Segment Open

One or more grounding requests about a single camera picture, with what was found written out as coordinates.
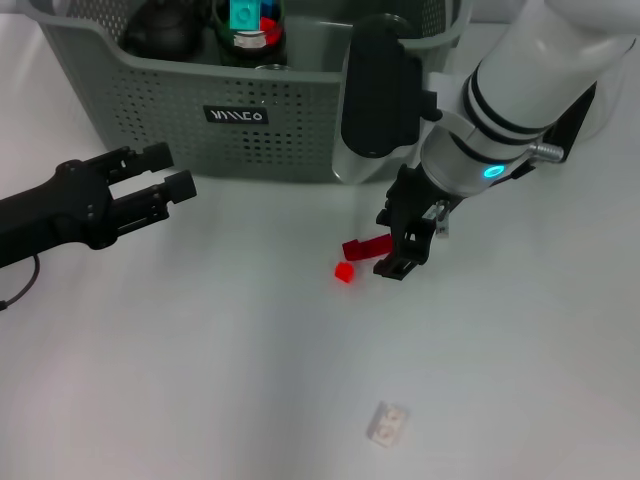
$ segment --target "plastic basket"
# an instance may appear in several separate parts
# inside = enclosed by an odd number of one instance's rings
[[[166,141],[179,168],[292,182],[335,181],[331,157],[350,24],[393,13],[419,25],[424,38],[404,43],[438,71],[470,13],[465,0],[287,0],[292,70],[277,71],[216,65],[209,30],[200,63],[129,55],[118,41],[140,4],[19,0],[41,25],[108,149]],[[263,107],[269,123],[211,123],[205,106]]]

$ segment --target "basket logo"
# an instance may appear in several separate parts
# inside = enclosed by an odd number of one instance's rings
[[[267,109],[263,107],[215,107],[204,106],[207,122],[234,123],[242,125],[269,125]]]

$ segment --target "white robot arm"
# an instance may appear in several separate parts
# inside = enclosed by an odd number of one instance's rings
[[[361,182],[387,157],[415,144],[427,122],[435,124],[422,145],[420,165],[400,170],[377,219],[391,228],[394,251],[374,271],[402,280],[426,263],[433,234],[446,230],[449,212],[462,200],[518,178],[533,168],[535,158],[566,160],[593,98],[589,92],[633,46],[640,2],[529,0],[463,83],[442,74],[416,80],[419,60],[398,50],[402,32],[395,29],[393,42],[391,30],[373,22],[354,28],[334,172],[347,183]],[[359,41],[362,36],[366,42]],[[374,38],[380,43],[372,50]],[[386,69],[372,67],[375,62]],[[392,89],[399,93],[390,94]],[[568,122],[576,125],[563,145],[566,152],[543,143]]]

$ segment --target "white building block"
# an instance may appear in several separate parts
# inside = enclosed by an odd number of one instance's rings
[[[407,412],[395,405],[382,403],[369,427],[369,438],[378,445],[394,445],[407,419]]]

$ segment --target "white tabletop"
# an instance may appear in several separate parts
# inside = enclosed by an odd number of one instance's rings
[[[464,68],[499,34],[471,29]],[[197,178],[166,222],[43,254],[0,313],[0,478],[637,478],[638,50],[627,61],[597,138],[464,202],[405,282],[371,263],[333,278],[343,242],[384,232],[388,185]],[[0,65],[0,197],[103,152],[26,19],[0,17]],[[31,268],[0,270],[0,296]],[[410,411],[391,450],[365,436],[383,400]]]

Segment Closed

**Task goal**.
Take from the listing above each line in which the string "white" is found.

**The answer**.
$ segment --target "white robot arm"
$ segment --target "white building block"
$ segment --target "white tabletop"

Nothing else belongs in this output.